A former student of mine has an eight-year-old son who was recently diagnosed with cancer, and has just undergone his first round of chemo. On his Facebook page he posted a quote with regards to his son's journey:
Courage does not always roar. Sometimes courage is the little voice at the end of the day that says I'll try again tomorrow. -Mary Anne Radmacher
This is a very special quote because, many years ago when my son, Jake, was in the midst of his battle with severe OCD and Tourette's, I referenced this same quote. The meaning is even greater today, not because of Jake alone, but because so many of my friends have children who are on some pretty heavy life paths right now- cancer, cystic fibrosis, cerebral palsy, epilepsy, bipolar, Rhett syndrome.

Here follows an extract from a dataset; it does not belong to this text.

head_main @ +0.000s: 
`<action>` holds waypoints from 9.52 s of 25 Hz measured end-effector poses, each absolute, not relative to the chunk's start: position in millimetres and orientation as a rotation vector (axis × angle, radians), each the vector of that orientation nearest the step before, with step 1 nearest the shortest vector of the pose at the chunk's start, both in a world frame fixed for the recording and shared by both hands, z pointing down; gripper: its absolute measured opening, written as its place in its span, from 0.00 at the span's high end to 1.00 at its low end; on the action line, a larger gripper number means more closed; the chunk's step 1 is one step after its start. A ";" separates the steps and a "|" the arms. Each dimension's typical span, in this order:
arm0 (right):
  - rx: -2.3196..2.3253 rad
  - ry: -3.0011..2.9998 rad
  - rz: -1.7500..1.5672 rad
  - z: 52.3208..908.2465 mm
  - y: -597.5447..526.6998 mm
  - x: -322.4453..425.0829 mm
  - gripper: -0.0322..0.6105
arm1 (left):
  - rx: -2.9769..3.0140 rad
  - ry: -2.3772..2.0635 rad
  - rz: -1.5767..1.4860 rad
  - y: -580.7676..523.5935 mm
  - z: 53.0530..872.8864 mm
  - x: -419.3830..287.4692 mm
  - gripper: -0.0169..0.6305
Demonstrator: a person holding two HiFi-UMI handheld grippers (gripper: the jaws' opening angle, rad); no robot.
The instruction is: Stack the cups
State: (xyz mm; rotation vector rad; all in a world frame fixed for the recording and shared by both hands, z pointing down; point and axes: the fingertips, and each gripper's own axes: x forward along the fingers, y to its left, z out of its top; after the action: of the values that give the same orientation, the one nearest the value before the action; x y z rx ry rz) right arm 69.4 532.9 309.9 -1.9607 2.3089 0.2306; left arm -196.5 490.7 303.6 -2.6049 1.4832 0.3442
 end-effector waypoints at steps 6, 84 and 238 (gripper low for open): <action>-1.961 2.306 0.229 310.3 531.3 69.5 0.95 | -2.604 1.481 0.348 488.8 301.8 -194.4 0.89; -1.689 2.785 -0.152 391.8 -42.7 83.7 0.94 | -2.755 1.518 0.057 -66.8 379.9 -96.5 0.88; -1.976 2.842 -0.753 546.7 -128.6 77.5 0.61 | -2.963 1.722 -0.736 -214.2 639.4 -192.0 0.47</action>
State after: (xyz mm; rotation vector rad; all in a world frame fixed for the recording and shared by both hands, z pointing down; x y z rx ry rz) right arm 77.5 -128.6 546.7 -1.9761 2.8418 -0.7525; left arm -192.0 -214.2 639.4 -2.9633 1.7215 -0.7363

And while each path may vary in severity and difficulty, the message that the parents are sending is the same: though they may be small and, in some ways weak, they are fierce warriors who display other worldly determination and bravery.
I've wondered what it is that makes these children so strong. Here's what I've come up with.

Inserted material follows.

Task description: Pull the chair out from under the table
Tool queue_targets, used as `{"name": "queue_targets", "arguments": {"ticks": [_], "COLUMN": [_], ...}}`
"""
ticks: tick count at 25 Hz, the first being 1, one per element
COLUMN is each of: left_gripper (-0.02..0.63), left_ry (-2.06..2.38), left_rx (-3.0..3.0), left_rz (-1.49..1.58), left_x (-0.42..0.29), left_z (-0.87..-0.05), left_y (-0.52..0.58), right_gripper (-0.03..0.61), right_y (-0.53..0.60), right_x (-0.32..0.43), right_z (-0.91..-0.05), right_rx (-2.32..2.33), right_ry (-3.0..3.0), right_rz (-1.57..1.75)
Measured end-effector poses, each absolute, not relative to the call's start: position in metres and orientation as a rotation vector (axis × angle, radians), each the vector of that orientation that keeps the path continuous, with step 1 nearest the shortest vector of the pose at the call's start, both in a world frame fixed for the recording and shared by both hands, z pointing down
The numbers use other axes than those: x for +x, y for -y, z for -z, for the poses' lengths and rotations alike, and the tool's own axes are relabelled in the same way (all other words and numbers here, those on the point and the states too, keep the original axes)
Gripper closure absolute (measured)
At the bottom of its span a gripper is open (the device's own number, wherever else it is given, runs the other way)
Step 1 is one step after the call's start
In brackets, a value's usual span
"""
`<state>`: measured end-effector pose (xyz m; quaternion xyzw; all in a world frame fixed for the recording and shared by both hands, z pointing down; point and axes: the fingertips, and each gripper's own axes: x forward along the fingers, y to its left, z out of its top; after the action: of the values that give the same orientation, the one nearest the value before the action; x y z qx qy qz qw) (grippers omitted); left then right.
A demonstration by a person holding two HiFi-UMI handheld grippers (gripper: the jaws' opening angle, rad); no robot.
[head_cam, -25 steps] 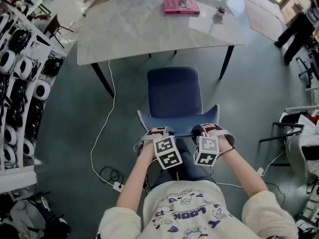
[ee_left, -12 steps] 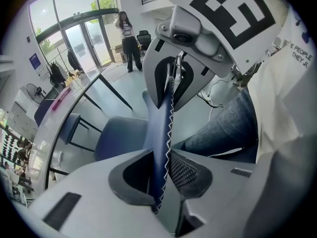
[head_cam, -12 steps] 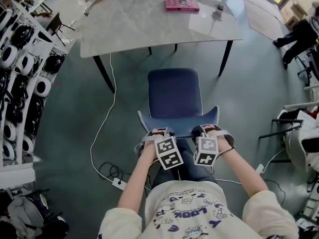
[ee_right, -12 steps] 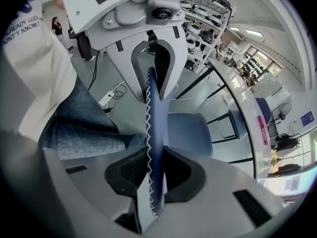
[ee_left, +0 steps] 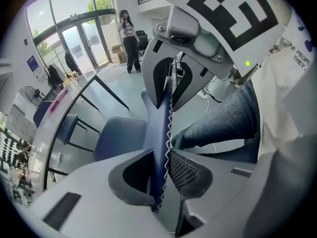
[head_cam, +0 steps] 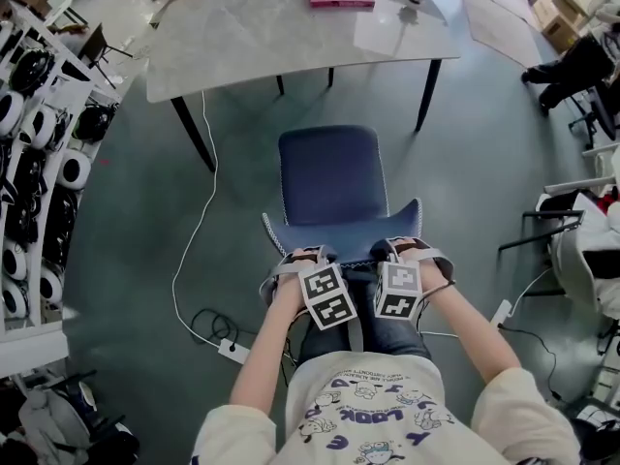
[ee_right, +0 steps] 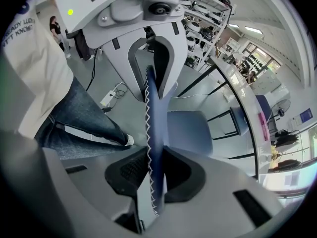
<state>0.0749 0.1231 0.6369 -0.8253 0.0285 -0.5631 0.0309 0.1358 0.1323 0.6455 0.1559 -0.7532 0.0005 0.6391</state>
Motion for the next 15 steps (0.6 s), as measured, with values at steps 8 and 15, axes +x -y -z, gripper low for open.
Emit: {"name": "queue_targets", "arguments": {"ticks": [8,15], "left_gripper": [0.514,0.514], "left_ry": [-0.053,-0.057], "left_rx": [-2.543,-2.540], "left_rz": [1.741,1.756], "left_x": [0.069,0.067], "left_z": [-0.637,-0.637], "left_y": [-0.152,-0.173], "right_gripper": [0.500,0.500], "right_y": [-0.160,-0.180], "right_x": [0.129,0.130], "right_z": [-0.645,-0.646], "right_rx": [0.369,0.362], "right_ry": [1.717,1.712], "right_rz": [-0.009,0.004]}}
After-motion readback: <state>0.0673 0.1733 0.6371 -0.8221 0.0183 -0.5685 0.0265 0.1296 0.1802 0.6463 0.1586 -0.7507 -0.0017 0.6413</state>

No matter what gets thrown their way, children are alive. Children seek pleasure, they don't waste time on things that go against this innate desire for that which makes them feel good.
When my youngest son sees that I'm having a rough day, or that I don't feel well, he suggests we play a game or go to the playground to help me feel better. As adults when we don't feel well we tend to feel sorry for ourselves and think about how inconvenienced we feel by this bump in the road. We worry about all the things we need to do, should do, or have to do. And that only makes us feel worse.

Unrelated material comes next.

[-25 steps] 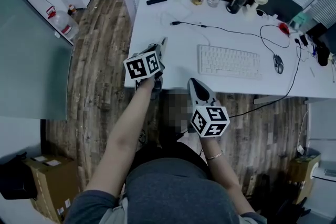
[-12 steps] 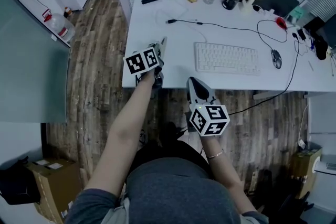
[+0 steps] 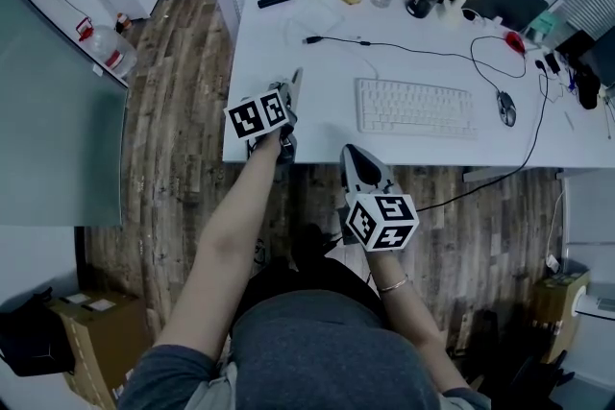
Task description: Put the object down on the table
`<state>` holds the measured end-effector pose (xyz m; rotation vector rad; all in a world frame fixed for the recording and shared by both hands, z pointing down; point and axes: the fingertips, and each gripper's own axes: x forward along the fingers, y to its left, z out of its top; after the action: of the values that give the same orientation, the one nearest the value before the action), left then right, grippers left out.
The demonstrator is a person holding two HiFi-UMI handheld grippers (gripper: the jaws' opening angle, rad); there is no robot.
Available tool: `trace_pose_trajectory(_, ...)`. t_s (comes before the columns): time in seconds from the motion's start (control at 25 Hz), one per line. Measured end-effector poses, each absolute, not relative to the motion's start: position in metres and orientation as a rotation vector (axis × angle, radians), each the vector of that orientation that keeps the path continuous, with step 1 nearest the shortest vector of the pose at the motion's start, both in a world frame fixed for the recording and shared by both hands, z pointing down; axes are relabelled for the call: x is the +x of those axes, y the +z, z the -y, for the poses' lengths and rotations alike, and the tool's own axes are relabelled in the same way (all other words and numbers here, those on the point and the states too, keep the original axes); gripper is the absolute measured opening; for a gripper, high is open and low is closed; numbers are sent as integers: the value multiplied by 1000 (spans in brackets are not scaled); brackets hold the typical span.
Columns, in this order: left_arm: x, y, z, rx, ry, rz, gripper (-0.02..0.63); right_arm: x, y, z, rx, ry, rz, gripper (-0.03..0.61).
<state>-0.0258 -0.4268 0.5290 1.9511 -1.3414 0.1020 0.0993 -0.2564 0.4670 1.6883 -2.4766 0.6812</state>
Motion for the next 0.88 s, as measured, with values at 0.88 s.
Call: trace_pose_trajectory(0.88,-44,546,428,1920,212,1389,51,104,471,256,1676,691,2472,5)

Kids have their priorities in better order. They want to laugh. To feel good. To live. We confine ourselves to circumstances that are so often beyond our control (despite our continued attempts) and get paralyzed by our own frustrations. We fail to live, and merely exist in contrived moments of fear. Children feel fear differently. Their fear exists moment to moment, whereas an adult's fears are spread thinly across a multitude of future possibilities. Meanwhile, life goes on right in front of us and we fail to realize that we are not present.
The courage and strength that children have stems from their still-fresh connection to Spirit. Perhaps they aren't able to vocalize or even consciously understand the Light that powers them, but they still have a glow that has not yet been tarnished by time, and that glow is enough to light their way.
We would be wise to recognize this Light in our children and try to remember our own because it has never left us. It is a power we all possess and can manifest at any time. We must look to our children, especially those who are challenged in some way, for theirs is the light that shines brightest.
Our children have so much to teach us, if we let them. Will you choose to live with your children today, or simply exist in a world fueled by fear?